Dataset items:
= = = = = = =

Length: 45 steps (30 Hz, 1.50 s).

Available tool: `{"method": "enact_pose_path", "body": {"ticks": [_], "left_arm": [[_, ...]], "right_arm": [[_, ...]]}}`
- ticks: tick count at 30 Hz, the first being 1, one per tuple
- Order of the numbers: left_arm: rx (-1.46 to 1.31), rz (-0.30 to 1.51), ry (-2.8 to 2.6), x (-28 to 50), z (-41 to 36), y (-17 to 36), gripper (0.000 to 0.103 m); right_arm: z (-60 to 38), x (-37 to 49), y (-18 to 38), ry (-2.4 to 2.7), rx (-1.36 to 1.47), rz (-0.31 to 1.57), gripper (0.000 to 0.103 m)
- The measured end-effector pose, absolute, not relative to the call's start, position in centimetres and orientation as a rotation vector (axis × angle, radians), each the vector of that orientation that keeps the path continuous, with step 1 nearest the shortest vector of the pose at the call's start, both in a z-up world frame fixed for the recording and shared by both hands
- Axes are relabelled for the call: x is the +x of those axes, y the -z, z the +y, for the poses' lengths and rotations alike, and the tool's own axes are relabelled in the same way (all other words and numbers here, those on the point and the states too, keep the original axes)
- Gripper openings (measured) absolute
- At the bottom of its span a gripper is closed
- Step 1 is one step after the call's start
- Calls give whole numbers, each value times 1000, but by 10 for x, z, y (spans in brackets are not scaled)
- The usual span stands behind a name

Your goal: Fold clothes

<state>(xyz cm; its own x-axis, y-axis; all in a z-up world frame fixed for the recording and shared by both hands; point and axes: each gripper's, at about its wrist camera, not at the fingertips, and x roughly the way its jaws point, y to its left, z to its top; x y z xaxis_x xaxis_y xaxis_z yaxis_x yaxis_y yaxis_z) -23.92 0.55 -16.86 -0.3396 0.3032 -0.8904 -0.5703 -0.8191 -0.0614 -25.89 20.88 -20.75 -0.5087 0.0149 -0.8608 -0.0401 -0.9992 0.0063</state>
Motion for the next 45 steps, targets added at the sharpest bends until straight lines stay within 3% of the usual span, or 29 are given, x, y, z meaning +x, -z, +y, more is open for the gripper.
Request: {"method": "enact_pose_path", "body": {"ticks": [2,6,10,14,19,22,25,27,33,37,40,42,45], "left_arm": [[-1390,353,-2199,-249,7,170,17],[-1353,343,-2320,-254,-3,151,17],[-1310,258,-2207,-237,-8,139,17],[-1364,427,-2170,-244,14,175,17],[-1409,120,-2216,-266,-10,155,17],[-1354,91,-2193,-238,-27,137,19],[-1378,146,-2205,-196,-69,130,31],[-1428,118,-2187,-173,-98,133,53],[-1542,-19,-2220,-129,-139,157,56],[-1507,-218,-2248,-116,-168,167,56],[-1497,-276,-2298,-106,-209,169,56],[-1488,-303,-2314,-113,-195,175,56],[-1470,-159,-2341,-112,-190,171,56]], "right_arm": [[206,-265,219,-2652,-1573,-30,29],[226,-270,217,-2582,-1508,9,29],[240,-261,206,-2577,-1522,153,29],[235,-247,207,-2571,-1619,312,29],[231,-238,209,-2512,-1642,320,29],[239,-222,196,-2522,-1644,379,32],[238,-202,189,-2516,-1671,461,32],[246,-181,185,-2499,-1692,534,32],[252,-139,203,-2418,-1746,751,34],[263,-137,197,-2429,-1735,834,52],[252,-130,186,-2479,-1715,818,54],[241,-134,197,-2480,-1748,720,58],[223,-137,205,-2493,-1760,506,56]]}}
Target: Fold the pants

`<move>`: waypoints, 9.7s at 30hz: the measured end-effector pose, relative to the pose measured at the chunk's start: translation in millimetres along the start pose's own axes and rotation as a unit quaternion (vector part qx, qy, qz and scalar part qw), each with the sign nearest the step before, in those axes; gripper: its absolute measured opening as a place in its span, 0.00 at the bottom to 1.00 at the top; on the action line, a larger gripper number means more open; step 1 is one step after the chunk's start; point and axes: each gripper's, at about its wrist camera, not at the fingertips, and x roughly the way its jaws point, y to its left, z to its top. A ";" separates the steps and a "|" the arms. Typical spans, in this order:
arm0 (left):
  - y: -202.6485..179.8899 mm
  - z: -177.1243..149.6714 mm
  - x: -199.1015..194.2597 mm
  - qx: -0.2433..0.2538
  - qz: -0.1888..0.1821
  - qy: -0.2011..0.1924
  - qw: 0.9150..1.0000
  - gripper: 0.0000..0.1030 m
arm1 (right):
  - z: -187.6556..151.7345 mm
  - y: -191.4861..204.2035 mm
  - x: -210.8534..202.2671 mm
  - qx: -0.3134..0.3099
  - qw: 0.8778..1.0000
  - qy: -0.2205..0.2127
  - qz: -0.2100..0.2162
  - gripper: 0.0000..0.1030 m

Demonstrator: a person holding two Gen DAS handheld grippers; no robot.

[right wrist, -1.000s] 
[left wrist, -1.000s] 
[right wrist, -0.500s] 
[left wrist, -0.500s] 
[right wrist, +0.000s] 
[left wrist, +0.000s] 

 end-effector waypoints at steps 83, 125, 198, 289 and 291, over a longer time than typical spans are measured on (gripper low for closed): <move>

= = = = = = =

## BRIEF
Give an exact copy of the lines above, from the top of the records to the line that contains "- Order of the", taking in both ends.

## REPLY TO THE TASK
Length: 45 steps (30 Hz, 1.50 s).

Available tool: `{"method": "enact_pose_path", "body": {"ticks": [_], "left_arm": [[_, ...]], "right_arm": [[_, ...]]}}`
- ticks: tick count at 30 Hz, the first being 1, one per tuple
- Order of the numbers: left_arm: rx (-1.46 to 1.31), rz (-0.30 to 1.51), ry (-2.8 to 2.6), x (-28 to 50), z (-41 to 36), y (-17 to 36), gripper (0.000 to 0.103 m); right_arm: z (-60 to 38), x (-37 to 49), y (-18 to 38), ry (-2.4 to 2.7), rx (-1.36 to 1.47), rz (-0.31 to 1.57), gripper (0.000 to 0.103 m)

No further output is expected for this exercise.